-- Problem to work on --
Copy every line below where the string "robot" is found.

-- Material shown --

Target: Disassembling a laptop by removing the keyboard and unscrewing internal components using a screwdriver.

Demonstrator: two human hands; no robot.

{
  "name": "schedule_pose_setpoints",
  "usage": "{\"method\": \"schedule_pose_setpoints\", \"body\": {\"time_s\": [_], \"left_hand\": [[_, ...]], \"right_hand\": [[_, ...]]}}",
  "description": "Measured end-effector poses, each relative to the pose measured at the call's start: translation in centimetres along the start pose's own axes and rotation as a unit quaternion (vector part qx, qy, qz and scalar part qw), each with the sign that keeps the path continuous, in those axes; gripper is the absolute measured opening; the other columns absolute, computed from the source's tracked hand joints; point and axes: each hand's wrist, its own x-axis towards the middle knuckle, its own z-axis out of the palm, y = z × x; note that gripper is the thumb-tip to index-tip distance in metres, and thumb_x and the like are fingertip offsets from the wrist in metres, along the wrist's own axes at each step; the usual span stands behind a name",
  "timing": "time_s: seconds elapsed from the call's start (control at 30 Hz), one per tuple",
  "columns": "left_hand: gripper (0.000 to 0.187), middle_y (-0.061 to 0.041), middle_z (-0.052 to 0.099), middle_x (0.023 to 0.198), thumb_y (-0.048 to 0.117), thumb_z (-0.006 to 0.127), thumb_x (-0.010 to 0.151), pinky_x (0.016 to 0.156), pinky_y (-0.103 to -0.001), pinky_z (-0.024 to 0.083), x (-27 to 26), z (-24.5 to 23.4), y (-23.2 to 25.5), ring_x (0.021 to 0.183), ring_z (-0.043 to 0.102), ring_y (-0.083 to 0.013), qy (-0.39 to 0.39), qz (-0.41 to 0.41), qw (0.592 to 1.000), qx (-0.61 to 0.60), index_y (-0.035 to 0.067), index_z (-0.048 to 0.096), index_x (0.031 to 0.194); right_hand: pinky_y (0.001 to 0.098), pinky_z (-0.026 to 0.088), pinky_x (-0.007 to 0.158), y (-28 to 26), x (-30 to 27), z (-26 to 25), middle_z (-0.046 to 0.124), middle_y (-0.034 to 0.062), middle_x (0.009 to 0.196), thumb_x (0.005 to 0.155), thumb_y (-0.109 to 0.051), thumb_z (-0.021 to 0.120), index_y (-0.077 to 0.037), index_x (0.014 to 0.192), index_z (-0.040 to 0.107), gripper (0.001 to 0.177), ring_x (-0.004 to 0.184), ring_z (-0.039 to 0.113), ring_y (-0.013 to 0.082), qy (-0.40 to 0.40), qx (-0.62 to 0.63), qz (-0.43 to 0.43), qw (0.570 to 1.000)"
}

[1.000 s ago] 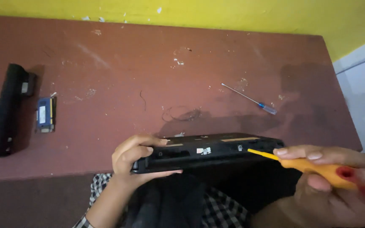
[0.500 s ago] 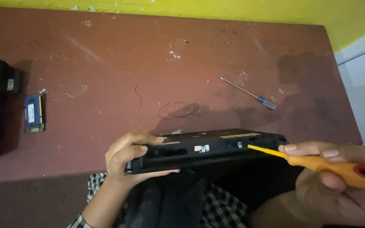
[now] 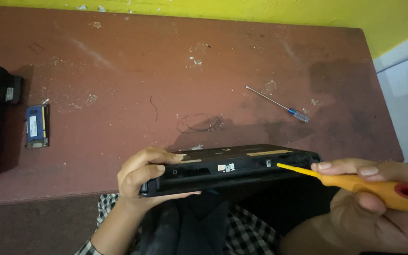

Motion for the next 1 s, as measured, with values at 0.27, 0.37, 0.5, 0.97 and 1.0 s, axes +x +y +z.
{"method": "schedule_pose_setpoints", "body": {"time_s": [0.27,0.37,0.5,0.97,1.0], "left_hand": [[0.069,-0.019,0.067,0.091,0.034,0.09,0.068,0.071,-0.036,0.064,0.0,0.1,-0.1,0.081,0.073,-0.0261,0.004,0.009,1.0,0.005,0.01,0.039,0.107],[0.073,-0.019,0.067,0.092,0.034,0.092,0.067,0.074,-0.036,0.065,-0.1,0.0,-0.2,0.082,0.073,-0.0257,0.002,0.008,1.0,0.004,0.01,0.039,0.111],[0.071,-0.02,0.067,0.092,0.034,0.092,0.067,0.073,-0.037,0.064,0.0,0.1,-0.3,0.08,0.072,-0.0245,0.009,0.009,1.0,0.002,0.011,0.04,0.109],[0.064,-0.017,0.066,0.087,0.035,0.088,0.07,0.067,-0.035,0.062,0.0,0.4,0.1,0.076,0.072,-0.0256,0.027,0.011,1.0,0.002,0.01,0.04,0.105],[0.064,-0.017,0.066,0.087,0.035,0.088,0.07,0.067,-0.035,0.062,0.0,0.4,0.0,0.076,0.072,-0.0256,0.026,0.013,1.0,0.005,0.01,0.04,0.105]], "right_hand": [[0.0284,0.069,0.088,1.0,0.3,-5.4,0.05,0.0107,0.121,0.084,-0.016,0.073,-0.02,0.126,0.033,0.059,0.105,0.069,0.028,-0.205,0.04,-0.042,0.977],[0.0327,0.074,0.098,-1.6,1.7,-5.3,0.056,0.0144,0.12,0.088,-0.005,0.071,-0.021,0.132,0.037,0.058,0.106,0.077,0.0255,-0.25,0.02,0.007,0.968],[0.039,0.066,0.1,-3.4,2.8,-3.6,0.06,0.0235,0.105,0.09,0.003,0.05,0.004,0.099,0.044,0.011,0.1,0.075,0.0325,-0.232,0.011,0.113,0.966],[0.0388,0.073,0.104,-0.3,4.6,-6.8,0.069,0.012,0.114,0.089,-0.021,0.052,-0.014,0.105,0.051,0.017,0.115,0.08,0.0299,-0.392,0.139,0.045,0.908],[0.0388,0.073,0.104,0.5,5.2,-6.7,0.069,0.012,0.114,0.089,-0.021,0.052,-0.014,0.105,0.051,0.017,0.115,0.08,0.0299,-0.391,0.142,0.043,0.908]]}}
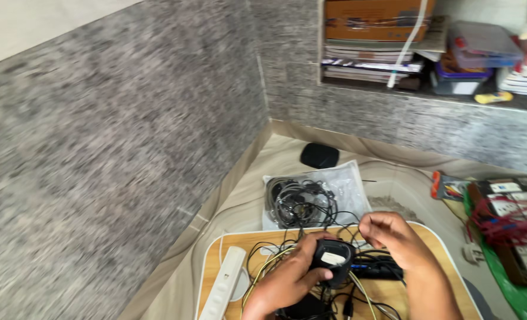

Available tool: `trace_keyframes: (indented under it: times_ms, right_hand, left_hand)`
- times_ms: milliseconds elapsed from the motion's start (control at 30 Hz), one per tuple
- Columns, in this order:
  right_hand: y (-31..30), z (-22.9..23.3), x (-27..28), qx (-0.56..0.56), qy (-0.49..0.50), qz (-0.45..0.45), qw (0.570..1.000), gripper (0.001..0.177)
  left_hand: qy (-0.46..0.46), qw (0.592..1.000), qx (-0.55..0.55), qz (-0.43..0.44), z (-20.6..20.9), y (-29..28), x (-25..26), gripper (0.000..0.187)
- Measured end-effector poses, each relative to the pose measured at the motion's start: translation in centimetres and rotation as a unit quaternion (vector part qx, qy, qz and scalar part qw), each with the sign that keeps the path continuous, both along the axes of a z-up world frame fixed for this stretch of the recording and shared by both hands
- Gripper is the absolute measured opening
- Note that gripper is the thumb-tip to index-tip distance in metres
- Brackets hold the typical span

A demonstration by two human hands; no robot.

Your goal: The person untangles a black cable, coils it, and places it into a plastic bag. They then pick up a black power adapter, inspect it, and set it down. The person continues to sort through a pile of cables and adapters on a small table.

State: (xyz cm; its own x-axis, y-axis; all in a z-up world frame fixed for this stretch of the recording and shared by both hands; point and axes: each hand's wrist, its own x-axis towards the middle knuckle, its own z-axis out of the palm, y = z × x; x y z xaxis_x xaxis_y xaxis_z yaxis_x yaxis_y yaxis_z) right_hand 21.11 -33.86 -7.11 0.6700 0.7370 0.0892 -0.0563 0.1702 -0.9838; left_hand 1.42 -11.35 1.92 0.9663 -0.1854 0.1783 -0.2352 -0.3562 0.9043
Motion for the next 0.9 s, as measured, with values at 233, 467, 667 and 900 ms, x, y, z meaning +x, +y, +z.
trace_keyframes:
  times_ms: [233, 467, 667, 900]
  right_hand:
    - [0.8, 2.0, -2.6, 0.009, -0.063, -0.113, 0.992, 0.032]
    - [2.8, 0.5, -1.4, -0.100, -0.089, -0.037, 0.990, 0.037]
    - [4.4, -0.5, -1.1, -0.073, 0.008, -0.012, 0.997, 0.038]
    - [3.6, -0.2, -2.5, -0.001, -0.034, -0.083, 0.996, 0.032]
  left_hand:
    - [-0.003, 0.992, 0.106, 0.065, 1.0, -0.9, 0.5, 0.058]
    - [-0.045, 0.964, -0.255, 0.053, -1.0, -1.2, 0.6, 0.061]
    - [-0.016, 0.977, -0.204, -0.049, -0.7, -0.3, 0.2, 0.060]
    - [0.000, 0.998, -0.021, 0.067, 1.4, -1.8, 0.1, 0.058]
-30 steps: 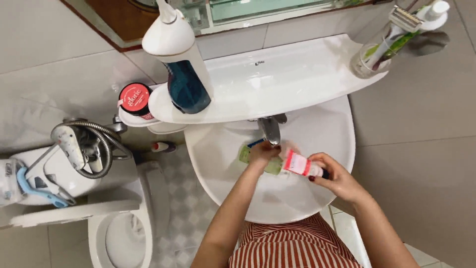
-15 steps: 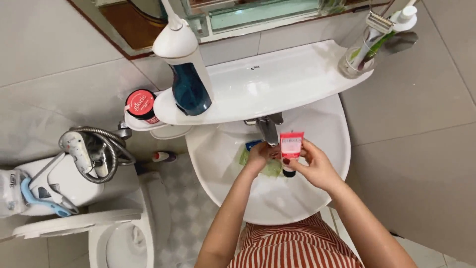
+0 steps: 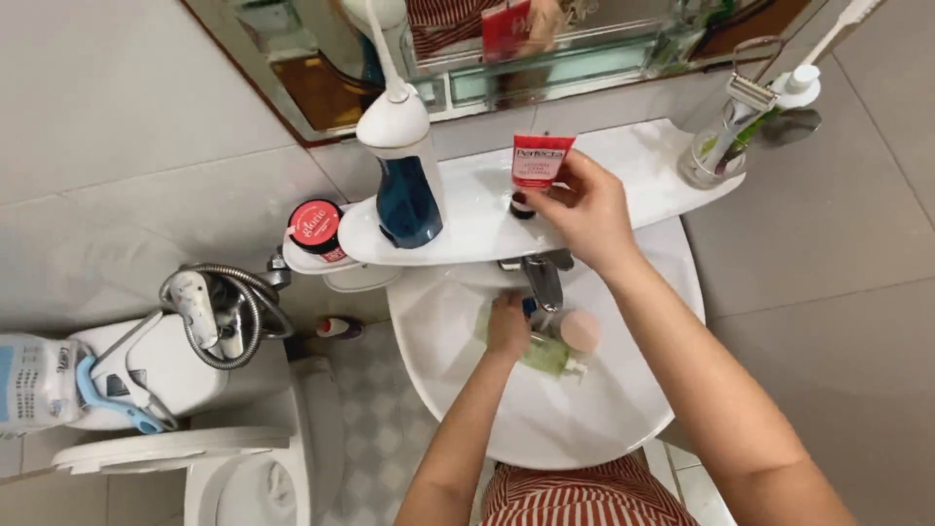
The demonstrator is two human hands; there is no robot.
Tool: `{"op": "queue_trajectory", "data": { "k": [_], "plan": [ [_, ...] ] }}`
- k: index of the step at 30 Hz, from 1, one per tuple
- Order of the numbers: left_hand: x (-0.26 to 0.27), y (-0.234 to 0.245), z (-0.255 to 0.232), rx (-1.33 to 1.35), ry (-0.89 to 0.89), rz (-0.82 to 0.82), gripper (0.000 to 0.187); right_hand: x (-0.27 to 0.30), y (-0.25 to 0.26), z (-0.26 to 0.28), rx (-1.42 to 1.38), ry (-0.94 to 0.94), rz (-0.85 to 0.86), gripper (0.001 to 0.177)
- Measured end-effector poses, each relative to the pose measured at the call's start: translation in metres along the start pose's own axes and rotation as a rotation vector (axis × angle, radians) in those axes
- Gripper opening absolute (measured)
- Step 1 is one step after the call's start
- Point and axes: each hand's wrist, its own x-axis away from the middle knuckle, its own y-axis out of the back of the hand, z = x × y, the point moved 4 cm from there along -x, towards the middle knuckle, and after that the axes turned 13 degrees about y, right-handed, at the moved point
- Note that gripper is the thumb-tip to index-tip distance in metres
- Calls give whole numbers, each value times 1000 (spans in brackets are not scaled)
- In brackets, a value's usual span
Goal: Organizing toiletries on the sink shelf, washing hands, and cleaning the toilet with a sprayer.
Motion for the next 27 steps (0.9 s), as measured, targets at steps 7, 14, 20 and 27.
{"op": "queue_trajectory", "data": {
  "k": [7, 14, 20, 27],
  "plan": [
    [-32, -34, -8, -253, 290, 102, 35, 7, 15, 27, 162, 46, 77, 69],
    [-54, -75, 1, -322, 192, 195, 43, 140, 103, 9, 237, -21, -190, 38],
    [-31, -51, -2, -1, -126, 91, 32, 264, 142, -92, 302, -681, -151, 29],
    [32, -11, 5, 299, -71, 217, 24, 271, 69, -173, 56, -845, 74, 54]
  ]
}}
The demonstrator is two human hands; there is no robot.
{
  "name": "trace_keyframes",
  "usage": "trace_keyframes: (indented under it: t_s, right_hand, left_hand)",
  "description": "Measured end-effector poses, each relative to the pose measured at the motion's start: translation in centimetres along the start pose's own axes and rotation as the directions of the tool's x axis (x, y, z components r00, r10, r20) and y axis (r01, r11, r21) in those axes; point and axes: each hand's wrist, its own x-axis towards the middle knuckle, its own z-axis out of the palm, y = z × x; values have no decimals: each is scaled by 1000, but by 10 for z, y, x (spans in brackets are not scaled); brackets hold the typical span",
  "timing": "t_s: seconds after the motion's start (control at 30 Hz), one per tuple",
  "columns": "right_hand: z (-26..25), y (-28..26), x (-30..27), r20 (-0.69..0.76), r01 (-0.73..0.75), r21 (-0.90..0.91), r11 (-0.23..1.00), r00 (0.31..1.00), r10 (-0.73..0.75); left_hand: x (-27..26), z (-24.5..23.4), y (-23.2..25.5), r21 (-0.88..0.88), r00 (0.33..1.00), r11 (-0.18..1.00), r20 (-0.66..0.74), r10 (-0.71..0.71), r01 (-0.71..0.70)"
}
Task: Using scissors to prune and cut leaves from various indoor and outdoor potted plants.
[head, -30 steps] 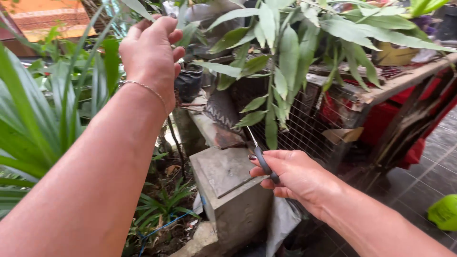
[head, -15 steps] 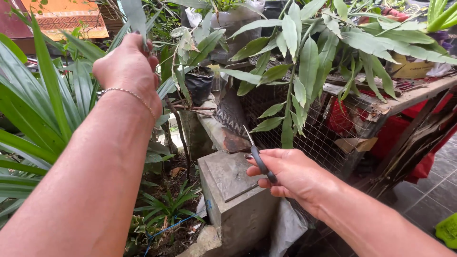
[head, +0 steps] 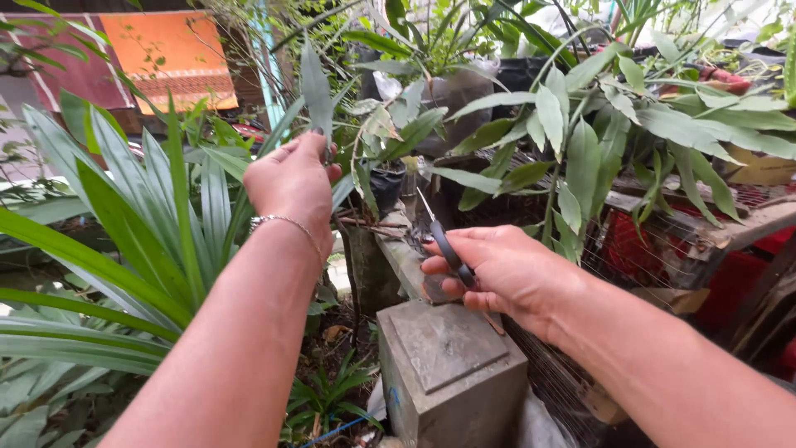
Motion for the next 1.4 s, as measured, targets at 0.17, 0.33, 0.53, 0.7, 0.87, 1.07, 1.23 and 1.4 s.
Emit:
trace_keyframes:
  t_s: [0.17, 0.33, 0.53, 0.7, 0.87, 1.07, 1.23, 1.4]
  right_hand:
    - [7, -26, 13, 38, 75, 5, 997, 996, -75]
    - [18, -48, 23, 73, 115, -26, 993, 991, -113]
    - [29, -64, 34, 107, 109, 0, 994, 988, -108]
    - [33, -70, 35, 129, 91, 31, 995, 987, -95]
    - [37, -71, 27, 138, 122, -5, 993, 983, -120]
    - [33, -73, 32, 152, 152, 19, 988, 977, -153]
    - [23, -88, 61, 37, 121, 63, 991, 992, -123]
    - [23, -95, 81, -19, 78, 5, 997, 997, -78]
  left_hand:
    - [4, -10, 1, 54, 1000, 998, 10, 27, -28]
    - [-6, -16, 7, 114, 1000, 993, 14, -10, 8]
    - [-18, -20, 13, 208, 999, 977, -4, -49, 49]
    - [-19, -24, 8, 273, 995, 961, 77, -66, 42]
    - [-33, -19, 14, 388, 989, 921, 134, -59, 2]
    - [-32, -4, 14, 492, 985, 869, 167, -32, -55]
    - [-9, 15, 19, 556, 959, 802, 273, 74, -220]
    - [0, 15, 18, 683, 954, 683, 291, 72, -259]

-- Solved exercise --
Demonstrator: two human hands; no robot.
A demonstration by two human hands; no robot.
The demonstrator is two human hands; there is no robot.
The demonstrator is two human hands; there is no robot.

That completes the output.